Dynamic development of the pancreas from birth to adulthood.

After birth the endocrine pancreas continues its development, a complex process that involves both the maturation of islet cells and a marked expansion of their numbers. New beta cells are formed both by duplication of pre-existing cells and by new differentiation (neogenesis) across the first postnatal weeks, with the result of beta cells of different stages of maturation even after weaning. Improving our understanding of this period of beta cell expansion could provide valuable therapeutic insights.

The study of pancreatic development has focused for many years on the embryonic specification and differentiation of the various islet cells and the regulation of these processes. However, development of the postnatal endocrine pancreas is also a complex process that involves the maturation of islet cells and marked expansion of their numbers. The work of Claes Hellerstrom and his colleagues provided a strong basis for our knowledge of beta cell expansion and the functional immaturity of fetal/neonatal beta cells. In this paper we will focus on some concepts that stem from this early work with regard to beta cell function, mass, and turnover.

Variable age and function within the beta cell population

It is important to remember that beta cells change during their lifetime in their capacity for insulin secretion and proliferation. Newborn beta cells have immature secretory function and a high rate of proliferation (1). With time, their secretory capacity is enhanced, particularly for glucose-stimulated insulin secretion (GSIS), and their ability to replicate declines. Then beta cells can progress to senescence with some decline in secretory function, loss of replication, and susceptibility to death. A key point is that the age of beta cells is only partially linked to the age of the person. The slow turnover of beta cells through life results in beta cells of different ages. Thus, a young person will have both newborn and older beta cells, as will an older person; the difference is that the older person can be expected to have a higher proportion of older cells. The changing proportions of new and old cells would influence the overall insulin secretion. This heterogeneity becomes even more complicated when considering that there are two ways to create new beta cells. In spite of some past controversy, it has become clear that neogenesis, the generation of new islets from pancreatic duct cells, takes place throughout life (2–5). These newly formed cells must go through a maturation process. However, new beta cells are also generated by duplication of existing beta cells, and their maturity is likely dependent of the maturity of the parent cell. Thus, although not rigorously studied, when immature cells divide, the daughter cells are expected to be immature, while the daughter cells of older beta cells are probably mature.

Maturation of insulin secretion

Insulin secretion of immature beta cells is characterized by weak GSIS, with relatively better responses to nutrients such as amino acids (1).

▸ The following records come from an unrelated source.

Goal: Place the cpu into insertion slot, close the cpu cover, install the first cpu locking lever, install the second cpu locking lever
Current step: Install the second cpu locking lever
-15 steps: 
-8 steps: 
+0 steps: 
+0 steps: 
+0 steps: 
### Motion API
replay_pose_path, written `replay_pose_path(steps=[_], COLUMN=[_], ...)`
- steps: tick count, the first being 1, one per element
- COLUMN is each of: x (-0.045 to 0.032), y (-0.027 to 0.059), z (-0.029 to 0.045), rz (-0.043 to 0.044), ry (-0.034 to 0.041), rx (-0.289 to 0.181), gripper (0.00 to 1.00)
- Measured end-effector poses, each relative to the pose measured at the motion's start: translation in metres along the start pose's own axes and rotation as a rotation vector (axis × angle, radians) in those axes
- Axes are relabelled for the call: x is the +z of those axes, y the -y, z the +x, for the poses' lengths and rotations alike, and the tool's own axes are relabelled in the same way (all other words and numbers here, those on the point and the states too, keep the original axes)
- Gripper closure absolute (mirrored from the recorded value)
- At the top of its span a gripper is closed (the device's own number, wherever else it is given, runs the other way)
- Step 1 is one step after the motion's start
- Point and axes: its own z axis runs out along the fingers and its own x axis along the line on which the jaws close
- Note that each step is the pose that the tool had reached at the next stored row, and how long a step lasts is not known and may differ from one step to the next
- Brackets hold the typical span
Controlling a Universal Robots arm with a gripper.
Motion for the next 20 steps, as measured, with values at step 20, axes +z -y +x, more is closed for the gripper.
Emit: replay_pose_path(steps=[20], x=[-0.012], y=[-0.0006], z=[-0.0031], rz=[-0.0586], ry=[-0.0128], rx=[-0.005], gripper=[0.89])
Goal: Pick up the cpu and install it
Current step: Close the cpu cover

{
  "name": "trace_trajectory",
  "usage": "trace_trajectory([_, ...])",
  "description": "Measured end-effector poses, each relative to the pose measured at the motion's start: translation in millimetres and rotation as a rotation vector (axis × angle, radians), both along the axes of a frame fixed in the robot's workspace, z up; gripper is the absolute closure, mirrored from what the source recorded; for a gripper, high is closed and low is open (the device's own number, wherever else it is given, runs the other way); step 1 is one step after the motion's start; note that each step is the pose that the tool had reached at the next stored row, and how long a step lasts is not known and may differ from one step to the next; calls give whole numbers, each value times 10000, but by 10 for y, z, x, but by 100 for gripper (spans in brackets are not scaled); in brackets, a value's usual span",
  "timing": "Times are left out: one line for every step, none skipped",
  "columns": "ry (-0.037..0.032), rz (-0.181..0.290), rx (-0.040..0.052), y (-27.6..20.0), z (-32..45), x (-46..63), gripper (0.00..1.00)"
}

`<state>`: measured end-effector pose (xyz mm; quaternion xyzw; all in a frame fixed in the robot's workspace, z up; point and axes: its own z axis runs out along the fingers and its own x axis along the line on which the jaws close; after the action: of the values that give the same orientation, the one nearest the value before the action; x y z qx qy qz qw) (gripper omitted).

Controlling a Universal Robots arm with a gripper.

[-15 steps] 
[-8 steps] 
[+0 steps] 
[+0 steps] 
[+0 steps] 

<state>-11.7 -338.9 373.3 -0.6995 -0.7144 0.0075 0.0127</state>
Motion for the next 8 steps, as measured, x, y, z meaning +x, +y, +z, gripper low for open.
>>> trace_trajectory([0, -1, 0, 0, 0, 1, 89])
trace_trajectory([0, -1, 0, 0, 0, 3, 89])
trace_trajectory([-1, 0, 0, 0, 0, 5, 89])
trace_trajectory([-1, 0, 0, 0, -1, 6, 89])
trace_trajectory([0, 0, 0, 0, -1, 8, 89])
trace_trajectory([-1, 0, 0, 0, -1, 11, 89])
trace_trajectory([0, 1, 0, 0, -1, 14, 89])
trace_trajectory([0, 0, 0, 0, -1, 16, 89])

Not only do immature beta cells respond poorly to increased glucose levels, but they fail to shut off insulin secretion efficiently when glucose levels are low (6), an important feature of mature beta cells, which provides protection from hypoglycemia.

Exposure of immature beta cells to glucose itself can enhance maturation. Freinkel and Hellerstrom (7) showed that fetal rat islets cultured for only 8 days in RPMI 1640 media with 11 mM glucose compared with controls at 2.8 mM had near-adult levels of secretory responses to a challenge of 16.7 mM glucose. Additionally, we showed that islets from 2-day-old rats (P2) treated for 4 days with either adenovirus expressing the transcription factor MafA or T3 approached the secretion of adult cells (8,9). Yet Bliss and Sharp (10) showed with perifused rat islets that glucose-responsive insulin secretion was present by 14 days after birth (P14), but that even at P21 fully developed glucose responsiveness of the adult had not yet been reached. Why does it take so long in vivo to obtain full GSIS? The best explanation seems to be that large numbers of beta cells are generated late in the first postnatal month and that their secretory immaturity obscures the robust secretion from a more mature population of cells.

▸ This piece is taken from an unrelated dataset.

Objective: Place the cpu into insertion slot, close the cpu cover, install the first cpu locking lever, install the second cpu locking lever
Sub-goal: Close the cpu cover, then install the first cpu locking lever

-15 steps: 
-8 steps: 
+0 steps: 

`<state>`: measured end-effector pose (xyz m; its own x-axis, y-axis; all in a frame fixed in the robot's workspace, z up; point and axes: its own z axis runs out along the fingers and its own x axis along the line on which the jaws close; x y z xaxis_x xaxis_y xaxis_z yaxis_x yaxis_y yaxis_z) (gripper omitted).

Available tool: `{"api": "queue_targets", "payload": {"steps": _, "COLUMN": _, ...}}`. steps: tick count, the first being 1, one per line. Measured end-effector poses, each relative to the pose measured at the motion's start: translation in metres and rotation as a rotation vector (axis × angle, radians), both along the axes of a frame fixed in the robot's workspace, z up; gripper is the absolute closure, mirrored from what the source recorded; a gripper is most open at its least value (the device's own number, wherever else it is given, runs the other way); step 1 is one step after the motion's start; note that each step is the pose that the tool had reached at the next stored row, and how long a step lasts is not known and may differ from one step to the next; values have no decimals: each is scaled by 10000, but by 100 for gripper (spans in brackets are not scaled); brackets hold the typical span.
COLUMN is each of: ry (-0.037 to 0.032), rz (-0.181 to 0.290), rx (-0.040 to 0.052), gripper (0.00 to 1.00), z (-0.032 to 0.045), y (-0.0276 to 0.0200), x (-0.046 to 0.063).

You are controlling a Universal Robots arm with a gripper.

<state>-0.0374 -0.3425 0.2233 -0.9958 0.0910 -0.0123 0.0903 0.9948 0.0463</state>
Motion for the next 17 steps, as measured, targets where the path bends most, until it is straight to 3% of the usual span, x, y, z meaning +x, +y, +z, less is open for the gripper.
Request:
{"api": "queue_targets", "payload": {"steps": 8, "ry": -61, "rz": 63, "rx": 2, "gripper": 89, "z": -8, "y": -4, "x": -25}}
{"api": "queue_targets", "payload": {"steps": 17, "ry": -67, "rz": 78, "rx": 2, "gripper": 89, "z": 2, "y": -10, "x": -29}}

To understand the molecular basis of this immaturity several studies identified single genes with low expression thought to play a role in the maturation process. To examine a larger number of genes we performed microarray analysis of laser-captured beta cells from P1 rats compared to those from adults and found that many genes were differentially expressed, including many that were important components of specialized NADH mitochondrial shuttles that are unique to beta cells (11). Some of these genes with low expression at P1 (e.g. pyruvate carboxylase, maleic enzyme1, maleate dehydrogenase, glutamate oxaloacetate transaminase, and glycerol phosphate dehydrogenase 2) only reached adult levels of mRNA by P28, with sharp increases only after P21. This suggests that important mitochondrial shuttles are undeveloped, most notably the glycerol–phosphate, malate–aspartate, pyruvate–citrate, and pyruvate–malate shuttles. Thus, the metabolic specialization found in adult beta cells for amplifying the ATP derived from glycolysis is deficient in neonatal beta cells. Other key beta cell genes had low expression and only reach adult levels by P28; these include insulin, glut 2, PCSK1, and GLP1R (8).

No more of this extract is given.